Measuring the cosmological parameters with the Ep,i-Eiso correlation of gamma-ray bursts

We have used the E-p,E-i-E-iso correlation of gamma-ray bursts (GRBs) to measure the cosmological parameter Omega(M). By adopting a maximum likelihood approach which allows us to correctly quantify the extrinsic (i.e. non- Poissonian) scatter of the correlation, we constrain (for a flat universe) Omega(M) to 0.04-0.40 (68 per cent confidence level), with a best-fitting value of Omega(M) similar to 0.15, and exclude Omega(M) = 1 at > 99.9 per cent confidence level. If we release the assumption of a flat universe, we still find evidence for a low value of Omega(M) (0.04-0.50 at 68 per cent confidence level) and a weak dependence of the dispersion of the E-p,E-i-E-iso correlation on Omega(Lambda) (with an upper limit of Omega(Lambda) similar to 1.15 at 90 per cent confidence level).

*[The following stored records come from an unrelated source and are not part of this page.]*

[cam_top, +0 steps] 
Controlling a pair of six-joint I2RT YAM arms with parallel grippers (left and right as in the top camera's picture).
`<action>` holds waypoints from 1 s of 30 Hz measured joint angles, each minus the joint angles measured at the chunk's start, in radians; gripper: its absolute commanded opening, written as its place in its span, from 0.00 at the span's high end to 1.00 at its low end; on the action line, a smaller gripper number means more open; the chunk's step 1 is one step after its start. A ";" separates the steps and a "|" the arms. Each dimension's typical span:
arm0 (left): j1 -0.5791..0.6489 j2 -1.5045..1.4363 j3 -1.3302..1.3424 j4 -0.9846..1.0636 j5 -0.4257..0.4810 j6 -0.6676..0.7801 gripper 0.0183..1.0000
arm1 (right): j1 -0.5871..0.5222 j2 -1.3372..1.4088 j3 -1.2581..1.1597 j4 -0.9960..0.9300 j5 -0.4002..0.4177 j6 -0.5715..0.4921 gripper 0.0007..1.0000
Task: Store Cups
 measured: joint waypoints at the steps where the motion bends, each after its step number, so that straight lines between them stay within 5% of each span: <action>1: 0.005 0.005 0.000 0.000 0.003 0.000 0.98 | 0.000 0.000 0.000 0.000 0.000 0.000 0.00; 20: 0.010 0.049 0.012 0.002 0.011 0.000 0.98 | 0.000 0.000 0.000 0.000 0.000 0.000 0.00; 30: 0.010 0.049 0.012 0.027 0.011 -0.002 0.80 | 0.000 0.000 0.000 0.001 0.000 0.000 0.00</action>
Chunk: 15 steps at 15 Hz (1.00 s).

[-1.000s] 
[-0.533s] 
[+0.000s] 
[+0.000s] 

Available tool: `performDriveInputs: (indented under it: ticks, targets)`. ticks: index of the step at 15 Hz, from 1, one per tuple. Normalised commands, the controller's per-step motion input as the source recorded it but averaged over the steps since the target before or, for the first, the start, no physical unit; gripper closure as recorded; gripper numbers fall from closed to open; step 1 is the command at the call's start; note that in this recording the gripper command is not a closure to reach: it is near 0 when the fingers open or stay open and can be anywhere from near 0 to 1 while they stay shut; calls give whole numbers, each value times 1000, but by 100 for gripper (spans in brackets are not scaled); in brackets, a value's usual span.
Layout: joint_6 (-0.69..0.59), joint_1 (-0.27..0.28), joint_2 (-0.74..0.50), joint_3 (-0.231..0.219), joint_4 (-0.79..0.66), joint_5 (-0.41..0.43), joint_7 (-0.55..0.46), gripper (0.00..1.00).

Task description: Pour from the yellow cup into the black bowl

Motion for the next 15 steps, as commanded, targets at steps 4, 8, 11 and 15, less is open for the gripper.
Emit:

Our approach makes no assumptions on the E-p,E-i-E-iso correlation and it does not use other calibrators to set the 'zero' point of the relation, therefore our treatment of the data is not affected by circularity and the results are independent of those derived via Type Ia supernovae (or other cosmological probes). Unlike other multi-parameters correlations, our analysis grounds on only two parameters, then including a larger number (a factor of similar to 3) of GRBs and being less affected by systematics. Simulations based on realistic extrapolations of ongoing (and future) GRB experiments (e.g. Swift, Konus-Wind, GLAST) show that: (i) the uncertainties on cosmological parameters can be significantly decreased and (ii) future data will allow us to get clues on the 'dark energy' evolution.